### What you have to do
Word for word, copy the lines beginning at the one with "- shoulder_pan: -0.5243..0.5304" and ending at the last line below; pictures stay out.

### Collected material
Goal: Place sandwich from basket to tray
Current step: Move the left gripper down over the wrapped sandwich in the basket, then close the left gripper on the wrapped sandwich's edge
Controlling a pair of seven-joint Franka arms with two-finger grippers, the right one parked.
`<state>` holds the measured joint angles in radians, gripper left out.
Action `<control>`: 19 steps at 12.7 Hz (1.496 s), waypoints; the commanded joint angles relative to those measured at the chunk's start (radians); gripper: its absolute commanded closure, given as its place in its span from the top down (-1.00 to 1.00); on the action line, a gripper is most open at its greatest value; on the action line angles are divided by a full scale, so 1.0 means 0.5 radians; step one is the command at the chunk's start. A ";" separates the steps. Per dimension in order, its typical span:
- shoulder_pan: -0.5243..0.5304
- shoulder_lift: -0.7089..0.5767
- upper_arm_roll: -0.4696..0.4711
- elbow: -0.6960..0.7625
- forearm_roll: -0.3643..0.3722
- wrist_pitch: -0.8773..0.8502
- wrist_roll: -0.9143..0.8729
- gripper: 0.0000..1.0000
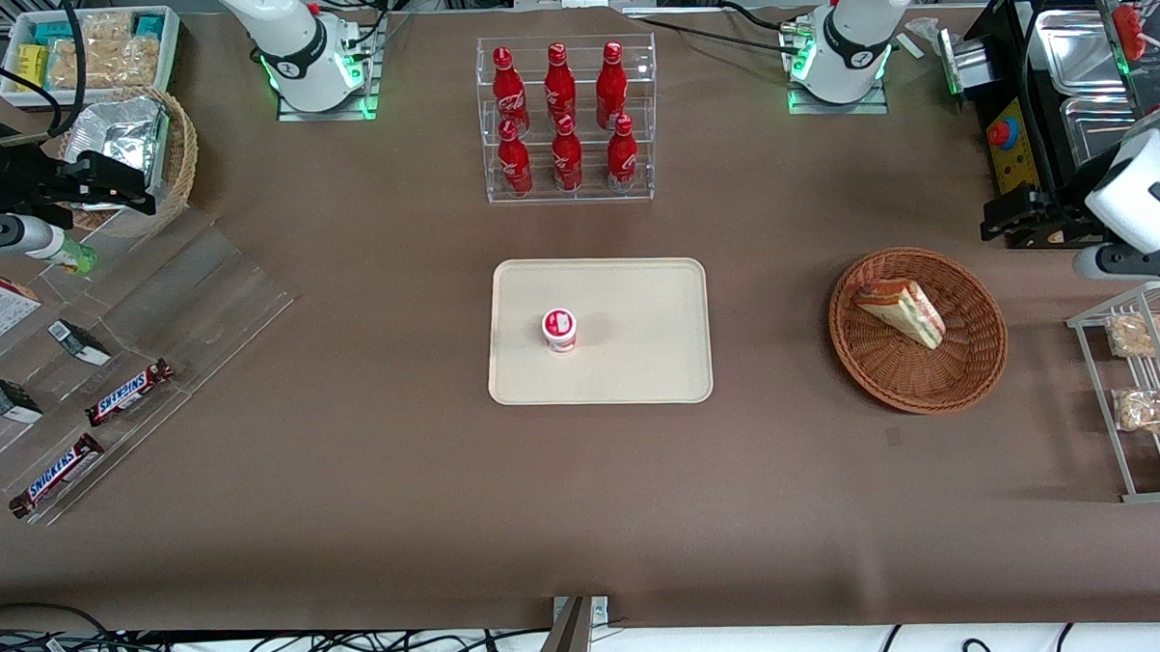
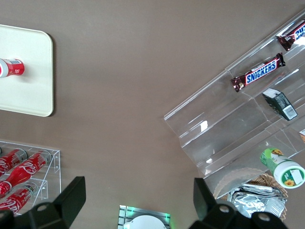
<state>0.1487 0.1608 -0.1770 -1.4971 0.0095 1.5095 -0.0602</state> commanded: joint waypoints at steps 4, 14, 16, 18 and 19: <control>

### Completed task
- shoulder_pan: -0.5243..0.5304
- shoulder_lift: -0.7089..0.5767
- upper_arm_roll: -0.4696..0.4711
- elbow: -0.6960..0.7625
- forearm_roll: -0.3643..0.3722
- wrist_pitch: -0.8773..0.8502
- wrist_roll: -0.9143..0.8729
- gripper: 0.0000..1.0000
<state>0.1487 0.1608 -0.1770 -1.4971 0.0095 1.5095 -0.0602</state> commanded: joint waypoints at steps 4, 14, 16, 18 and 19: <control>

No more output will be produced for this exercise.